> WHAT THIS TASK INVOLVES: Show the lines below that contain the string "tape".

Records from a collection

•••••

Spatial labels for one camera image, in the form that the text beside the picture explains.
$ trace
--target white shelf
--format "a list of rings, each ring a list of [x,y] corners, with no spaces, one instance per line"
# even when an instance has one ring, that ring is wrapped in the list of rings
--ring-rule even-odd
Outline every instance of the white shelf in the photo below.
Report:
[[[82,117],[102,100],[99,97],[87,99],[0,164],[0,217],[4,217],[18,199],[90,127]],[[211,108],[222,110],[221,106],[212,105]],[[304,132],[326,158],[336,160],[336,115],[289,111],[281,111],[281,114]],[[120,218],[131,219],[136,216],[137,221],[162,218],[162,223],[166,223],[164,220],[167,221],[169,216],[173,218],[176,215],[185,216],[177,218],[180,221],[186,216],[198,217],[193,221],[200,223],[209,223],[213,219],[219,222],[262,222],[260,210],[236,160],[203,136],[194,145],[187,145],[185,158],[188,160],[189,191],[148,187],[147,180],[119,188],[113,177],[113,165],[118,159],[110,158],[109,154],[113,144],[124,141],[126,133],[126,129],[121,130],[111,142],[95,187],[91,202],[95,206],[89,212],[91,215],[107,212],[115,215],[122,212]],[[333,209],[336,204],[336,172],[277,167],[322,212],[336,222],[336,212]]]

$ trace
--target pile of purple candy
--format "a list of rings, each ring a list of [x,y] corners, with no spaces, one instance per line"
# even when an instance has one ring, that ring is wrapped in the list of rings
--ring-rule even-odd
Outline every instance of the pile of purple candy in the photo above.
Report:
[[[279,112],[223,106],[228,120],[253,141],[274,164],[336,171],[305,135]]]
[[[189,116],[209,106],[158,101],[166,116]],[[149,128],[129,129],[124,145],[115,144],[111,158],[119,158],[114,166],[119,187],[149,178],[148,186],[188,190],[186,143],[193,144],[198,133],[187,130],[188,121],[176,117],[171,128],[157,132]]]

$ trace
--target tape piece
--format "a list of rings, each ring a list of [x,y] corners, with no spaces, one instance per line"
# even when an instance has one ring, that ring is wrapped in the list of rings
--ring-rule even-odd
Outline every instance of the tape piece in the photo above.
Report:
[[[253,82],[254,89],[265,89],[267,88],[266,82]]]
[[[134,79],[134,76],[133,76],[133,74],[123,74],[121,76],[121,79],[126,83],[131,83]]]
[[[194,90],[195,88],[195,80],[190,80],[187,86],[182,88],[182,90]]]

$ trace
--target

•••••

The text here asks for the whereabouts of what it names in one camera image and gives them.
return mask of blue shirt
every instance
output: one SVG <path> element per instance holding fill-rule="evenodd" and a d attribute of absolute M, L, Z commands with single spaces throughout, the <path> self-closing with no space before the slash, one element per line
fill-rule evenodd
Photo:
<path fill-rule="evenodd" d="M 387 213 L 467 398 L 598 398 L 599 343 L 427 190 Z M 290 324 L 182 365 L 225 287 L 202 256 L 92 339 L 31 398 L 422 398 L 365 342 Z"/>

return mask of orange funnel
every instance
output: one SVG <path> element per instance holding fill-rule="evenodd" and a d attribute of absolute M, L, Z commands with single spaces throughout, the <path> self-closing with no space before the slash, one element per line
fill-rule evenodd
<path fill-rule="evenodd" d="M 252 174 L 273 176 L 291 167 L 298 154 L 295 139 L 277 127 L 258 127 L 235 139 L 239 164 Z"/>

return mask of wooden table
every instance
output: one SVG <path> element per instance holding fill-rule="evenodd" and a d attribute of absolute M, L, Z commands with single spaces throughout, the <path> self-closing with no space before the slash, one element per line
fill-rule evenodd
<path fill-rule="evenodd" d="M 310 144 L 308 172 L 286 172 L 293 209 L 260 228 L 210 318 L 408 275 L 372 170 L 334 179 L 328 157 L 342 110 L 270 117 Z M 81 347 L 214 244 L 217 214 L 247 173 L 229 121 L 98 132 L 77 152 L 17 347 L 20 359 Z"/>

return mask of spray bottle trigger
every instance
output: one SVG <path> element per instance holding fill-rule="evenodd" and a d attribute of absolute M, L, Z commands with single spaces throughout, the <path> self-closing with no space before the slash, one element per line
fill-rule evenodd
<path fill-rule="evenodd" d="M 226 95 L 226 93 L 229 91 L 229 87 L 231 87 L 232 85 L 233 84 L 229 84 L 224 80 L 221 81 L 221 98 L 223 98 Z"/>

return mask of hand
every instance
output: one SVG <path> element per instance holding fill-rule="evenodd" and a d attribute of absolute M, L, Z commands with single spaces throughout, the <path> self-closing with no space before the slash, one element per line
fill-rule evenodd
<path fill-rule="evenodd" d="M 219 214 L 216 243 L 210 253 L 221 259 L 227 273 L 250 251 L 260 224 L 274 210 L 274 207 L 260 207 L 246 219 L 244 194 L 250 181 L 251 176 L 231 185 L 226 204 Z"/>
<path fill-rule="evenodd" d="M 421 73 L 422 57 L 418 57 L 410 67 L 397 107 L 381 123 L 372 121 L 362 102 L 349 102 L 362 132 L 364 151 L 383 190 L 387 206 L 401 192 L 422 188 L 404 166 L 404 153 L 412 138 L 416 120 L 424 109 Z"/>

•••••

> REPLY:
--target tape piece
Outline every instance of the tape piece in the photo above.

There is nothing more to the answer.